Von klein auf reiste Xiuhtezcatl mit seiner Familie zwischen den USA und Mexiko hin und her. Dabei verbrachte er Zeit mit verschiedenen indigenen Gemeinschaften und „versuchte, mich in unserem eigenen kulturellen Erbgut als indigene Menschen aus dem Süden zu verankern," erklärt er, „während ich eine verwandtschaftliche Beziehung mit den Leuten hier im Norden aufbaute." Seine Verbindung zur Erde gedieh auf fruchtbarem Boden. „Ich wuchs in einem Haushalt auf, wo viel Wert auf unsere Kultur, unsere Traditionen und Umweltgerechtigkeit gelegt wurde. Diese Dinge sind eng mit der Art und Weise verbunden, wie wir unser Leben leben", fügt er hinzu. "Es war eine andere Sichtweise auf die Welt."
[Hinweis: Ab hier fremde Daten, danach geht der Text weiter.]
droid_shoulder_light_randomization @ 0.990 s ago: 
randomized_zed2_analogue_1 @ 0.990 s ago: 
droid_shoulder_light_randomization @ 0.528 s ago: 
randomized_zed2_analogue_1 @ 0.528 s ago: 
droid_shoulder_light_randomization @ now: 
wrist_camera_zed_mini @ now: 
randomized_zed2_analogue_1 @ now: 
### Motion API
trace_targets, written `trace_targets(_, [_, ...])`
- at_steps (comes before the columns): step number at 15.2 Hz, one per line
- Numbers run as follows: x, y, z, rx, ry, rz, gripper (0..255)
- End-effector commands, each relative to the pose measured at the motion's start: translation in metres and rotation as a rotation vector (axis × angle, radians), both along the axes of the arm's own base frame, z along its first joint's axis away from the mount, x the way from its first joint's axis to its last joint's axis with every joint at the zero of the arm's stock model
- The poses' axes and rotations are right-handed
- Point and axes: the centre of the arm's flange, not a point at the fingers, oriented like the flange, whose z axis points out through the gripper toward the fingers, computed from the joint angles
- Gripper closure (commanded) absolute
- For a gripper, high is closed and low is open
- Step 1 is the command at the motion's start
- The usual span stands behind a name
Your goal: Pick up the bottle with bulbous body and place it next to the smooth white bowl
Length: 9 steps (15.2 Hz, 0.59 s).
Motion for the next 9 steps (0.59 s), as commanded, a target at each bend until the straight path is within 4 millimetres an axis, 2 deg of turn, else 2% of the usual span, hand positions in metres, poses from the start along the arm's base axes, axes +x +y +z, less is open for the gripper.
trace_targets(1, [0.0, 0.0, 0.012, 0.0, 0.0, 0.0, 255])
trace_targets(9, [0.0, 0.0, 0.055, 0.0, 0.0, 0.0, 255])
Jetzt ist Xiuhtezcatl fast 21 Jahre alt, diese Werte untermauern weiterhin alles, was er tut. Bis vor kurzem arbeitete er als Jugenddirektor bei Earth Guardians, fasste jedoch den Entschluss, sich selbstständig zu machen. Von Portland aus reist er heute viel, spricht bei UN-Gipfeln vor den mächtigsten Politikern der Welt, rappt vor Publikum in Australien, Costa Rica und vielen weiteren Ländern und tut alles in seiner Macht stehende, um die Klimakrise zu bekämpfen.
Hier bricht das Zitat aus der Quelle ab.